La figure de la Vierge Marie dans le Credo et dans l'Évangile, dossier de 4 interventions de J-M Martin

La Vierge Marie tient une place privilégiée dans la foi chrétienne mais il n'est pas toujours facile de l'aborder de bonne façon. Par exemple, comment entendre la conception virginale ? Comment comprendre le rapport entre Jésus et sa mère ? Voici diverses interventions de Jean-Marie Martin à propos de la Vierge Marie dont la troisième a eu lieu un 8 décembre, jour où on fête la solennité de l'Immaculée Conception de la Vierge Marie (à ne pas confondre avec la conception virginale).

 

La figure de la Vierge Marie dans le Credo et dans l'Évangile

 

1) La conception virginale (Extrait de la session sur le Credo)

Dans le Credo des actions du Christ sont commémorées, et la première est sa conception[1].

creche-ethiopienne« A été conçu du Saint Esprit, est né de la vierge Marie » (SA) : donc c'est sa naissance, la conception par le Saint Esprit. Le Saint Esprit est en question dans la troisième partie, mais il est là déjà, c'est le même Esprit.

Il faut savoir qu'il n'est pas question, dans l'ensemble de l'Évangile, de la naissance de Jésus et de sa conception, sinon en Luc et en Matthieu.

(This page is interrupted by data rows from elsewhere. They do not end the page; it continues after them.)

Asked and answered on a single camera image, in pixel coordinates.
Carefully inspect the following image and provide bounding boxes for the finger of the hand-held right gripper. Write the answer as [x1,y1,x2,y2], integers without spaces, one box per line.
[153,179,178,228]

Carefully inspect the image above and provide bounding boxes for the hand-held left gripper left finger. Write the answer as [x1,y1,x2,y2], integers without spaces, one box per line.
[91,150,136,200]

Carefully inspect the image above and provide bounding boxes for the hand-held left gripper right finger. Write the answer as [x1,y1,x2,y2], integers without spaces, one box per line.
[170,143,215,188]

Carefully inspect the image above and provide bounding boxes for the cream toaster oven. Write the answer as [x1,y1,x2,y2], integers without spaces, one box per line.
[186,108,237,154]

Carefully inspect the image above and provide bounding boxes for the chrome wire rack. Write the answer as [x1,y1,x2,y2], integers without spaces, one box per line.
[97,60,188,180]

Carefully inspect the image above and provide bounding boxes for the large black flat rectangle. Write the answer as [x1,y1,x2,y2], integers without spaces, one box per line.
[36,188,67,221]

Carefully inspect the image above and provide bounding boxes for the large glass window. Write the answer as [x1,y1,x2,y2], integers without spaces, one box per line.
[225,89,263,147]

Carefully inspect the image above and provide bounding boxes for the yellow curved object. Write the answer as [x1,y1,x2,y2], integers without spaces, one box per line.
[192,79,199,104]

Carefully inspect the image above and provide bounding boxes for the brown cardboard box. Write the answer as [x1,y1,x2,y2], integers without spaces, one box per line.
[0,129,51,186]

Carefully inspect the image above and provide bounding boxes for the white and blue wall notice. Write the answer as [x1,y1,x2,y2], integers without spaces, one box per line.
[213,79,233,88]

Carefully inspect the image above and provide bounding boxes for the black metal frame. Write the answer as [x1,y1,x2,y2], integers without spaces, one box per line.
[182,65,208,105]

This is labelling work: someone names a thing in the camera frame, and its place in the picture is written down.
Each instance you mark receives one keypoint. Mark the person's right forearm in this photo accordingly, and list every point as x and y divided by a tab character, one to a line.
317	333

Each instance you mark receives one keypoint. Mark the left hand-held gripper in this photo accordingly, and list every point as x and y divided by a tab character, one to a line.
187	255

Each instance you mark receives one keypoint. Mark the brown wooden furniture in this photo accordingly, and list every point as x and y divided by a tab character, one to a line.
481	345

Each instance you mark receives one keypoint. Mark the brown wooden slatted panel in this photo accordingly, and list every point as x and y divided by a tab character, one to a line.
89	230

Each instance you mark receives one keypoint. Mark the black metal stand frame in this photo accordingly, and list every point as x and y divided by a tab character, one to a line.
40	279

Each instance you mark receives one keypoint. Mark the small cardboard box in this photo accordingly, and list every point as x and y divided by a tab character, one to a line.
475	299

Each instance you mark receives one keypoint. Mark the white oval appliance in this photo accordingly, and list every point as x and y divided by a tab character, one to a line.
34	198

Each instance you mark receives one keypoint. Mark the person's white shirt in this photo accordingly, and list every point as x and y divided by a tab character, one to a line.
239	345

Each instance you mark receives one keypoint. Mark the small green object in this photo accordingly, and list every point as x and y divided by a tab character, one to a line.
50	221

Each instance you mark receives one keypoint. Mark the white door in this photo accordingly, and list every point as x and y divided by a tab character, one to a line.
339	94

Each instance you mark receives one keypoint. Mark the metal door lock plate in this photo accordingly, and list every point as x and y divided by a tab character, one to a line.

Paul, ça ne l'intéresse pas du tout, il n'en parle pas, pour lui ce qui est premier, ce qui éclaire la totalité, ce qu'il faut pointer comme étant le cœur, le foyer, c'est la mort-résurrection du Christ. Noël est d'ailleurs une fête tardive dans l'histoire des fêtes chrétiennes.

Donc intervient ici toute la question de la naissance virginale. Elle vous gêne ?

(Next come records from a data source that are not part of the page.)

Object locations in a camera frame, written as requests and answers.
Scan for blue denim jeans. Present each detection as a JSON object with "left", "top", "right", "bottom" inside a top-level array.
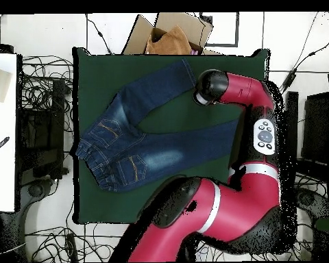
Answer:
[{"left": 75, "top": 58, "right": 239, "bottom": 192}]

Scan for dark green table cloth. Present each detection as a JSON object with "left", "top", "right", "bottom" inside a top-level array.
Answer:
[{"left": 71, "top": 46, "right": 271, "bottom": 225}]

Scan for brown cardboard box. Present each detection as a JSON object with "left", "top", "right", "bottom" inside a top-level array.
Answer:
[{"left": 121, "top": 12, "right": 223, "bottom": 55}]

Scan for black power strip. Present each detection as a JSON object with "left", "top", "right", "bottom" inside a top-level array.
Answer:
[{"left": 66, "top": 232, "right": 79, "bottom": 262}]

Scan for black threaded rod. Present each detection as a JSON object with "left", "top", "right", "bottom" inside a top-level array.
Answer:
[{"left": 0, "top": 136, "right": 11, "bottom": 158}]

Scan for white table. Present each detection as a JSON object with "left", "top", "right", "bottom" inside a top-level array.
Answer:
[{"left": 0, "top": 52, "right": 18, "bottom": 213}]

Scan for thin black cable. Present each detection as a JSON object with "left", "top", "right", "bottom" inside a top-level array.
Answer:
[{"left": 85, "top": 13, "right": 113, "bottom": 55}]

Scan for black rectangular frame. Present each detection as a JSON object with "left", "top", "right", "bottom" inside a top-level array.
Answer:
[{"left": 199, "top": 12, "right": 240, "bottom": 48}]

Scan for tangled black cables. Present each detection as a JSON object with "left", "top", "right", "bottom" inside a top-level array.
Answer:
[
  {"left": 21, "top": 54, "right": 75, "bottom": 132},
  {"left": 24, "top": 223, "right": 130, "bottom": 262}
]

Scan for black cable with adapter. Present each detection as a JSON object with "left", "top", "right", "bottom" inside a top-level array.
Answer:
[{"left": 279, "top": 32, "right": 329, "bottom": 94}]

Je vais vous dire une chose. De savoir si Marie était vierge, ça se décrit comme une question de curiosité fort indiscrète. C'est par ailleurs une question invérifiable – Allez donc voir ! – et c'est par-dessus toute une question (posée en ce sens-là) inintéressante. Seulement ce n'est pas de cela qu'il s'agit ! Il s'agit de savoir à quel titre Jésus est Fils. Or il est Fils au titre de la Résurrection, et la célébration de la virginité de Marie est une première façon, dans certaines Églises, de célébrer la Résurrection même. Quand je dis qu'il est Fils de Dieu de par la résurrection, ça ne veut pas dire qu'il ne l'était pas avant, surtout pas ! Jésus a de toujours en lui la dimension de résurrection. Seulement elle est tenue cachée (c'est saint Hilaire qui développe cet aspect-là, justement) et elle est manifestée lors de la résurrection. C'est cette dimension d'humanité nouvelle qui prend chair, mais qui est déjà en lui… qui prend chair de la vierge Marie, mais par là il continue à être né du Père par le Saint Esprit. Autrement dit Jésus ici est celui qui est né lors du « Fiat lux (Lumière soit) ». Les premiers Pères de l'Église disent : « Dieu dit "Lumière soit", aussitôt le Christ paraît ». C'est-à-dire que le « Fiat lux » est la même chose que « Faisons l'homme à notre image ». Et "à notre image" signifie "comme notre fils". Si vous superposez « Dans l'arkhê Dieu fit ciel et terre » (Gn 1, 1) et « Faisons l'homme à notre image…. Mâle et femelle il les fit » (Gn 1, 26-27) vous avez toute la structure de base de la pensée de Paul.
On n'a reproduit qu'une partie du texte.